→ Available data:

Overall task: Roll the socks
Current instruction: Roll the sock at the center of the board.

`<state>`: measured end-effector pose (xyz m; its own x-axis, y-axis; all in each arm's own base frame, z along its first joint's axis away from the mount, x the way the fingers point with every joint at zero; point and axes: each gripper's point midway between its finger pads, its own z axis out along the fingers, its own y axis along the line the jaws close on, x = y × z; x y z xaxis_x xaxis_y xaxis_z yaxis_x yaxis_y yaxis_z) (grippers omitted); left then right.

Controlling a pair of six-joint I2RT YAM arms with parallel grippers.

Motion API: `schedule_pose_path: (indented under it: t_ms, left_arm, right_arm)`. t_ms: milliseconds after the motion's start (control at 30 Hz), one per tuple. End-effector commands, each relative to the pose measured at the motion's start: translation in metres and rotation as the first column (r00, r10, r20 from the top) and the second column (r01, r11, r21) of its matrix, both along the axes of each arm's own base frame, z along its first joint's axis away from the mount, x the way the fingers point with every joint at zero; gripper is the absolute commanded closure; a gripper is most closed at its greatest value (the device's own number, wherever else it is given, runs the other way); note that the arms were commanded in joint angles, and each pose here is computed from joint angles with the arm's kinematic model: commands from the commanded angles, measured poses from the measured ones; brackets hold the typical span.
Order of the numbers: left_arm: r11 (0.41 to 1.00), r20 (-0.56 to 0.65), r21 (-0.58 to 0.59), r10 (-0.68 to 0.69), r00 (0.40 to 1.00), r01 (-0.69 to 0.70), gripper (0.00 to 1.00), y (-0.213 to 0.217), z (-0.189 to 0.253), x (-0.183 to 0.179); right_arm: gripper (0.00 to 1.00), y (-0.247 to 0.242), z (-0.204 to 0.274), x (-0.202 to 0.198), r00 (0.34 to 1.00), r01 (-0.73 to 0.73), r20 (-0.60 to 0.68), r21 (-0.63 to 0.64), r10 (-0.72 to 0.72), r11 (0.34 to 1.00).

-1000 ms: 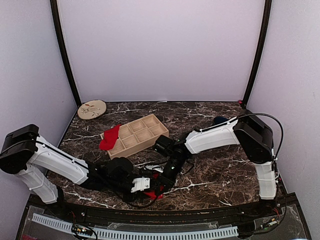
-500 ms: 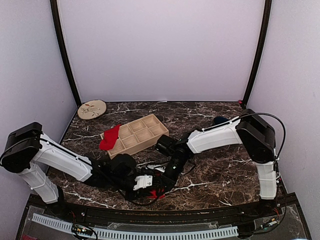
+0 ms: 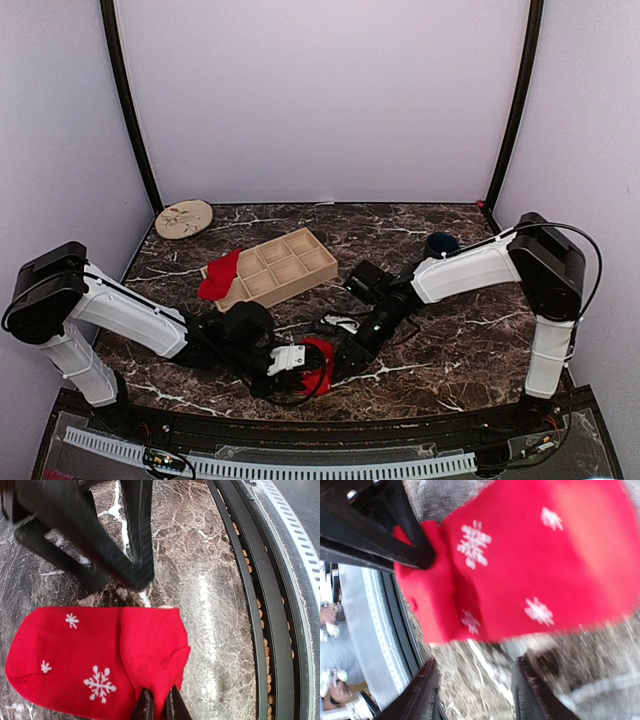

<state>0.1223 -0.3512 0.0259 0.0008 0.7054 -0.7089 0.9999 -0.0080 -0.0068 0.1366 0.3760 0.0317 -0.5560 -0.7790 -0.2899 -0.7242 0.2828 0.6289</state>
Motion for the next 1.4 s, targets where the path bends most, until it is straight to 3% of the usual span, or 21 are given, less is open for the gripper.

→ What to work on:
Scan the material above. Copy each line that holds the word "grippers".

→ Response:
`<state>`: measured end-effector pose (xyz m; its own x-axis, y-axis; all in each arm's own base frame, z along its first joint's axis away from the mount, x the way the fingers point with every joint at zero; point and axes: each gripper's point midway between its finger pads, its own z axis out along the fingers, its own y axis along the line the jaws close on, x = y × z; x y z xaxis_x xaxis_y xaxis_z yaxis_x yaxis_y yaxis_z) (grippers omitted); left then right.
Controlling a pair of six-joint I2RT YAM arms with parallel grippers.

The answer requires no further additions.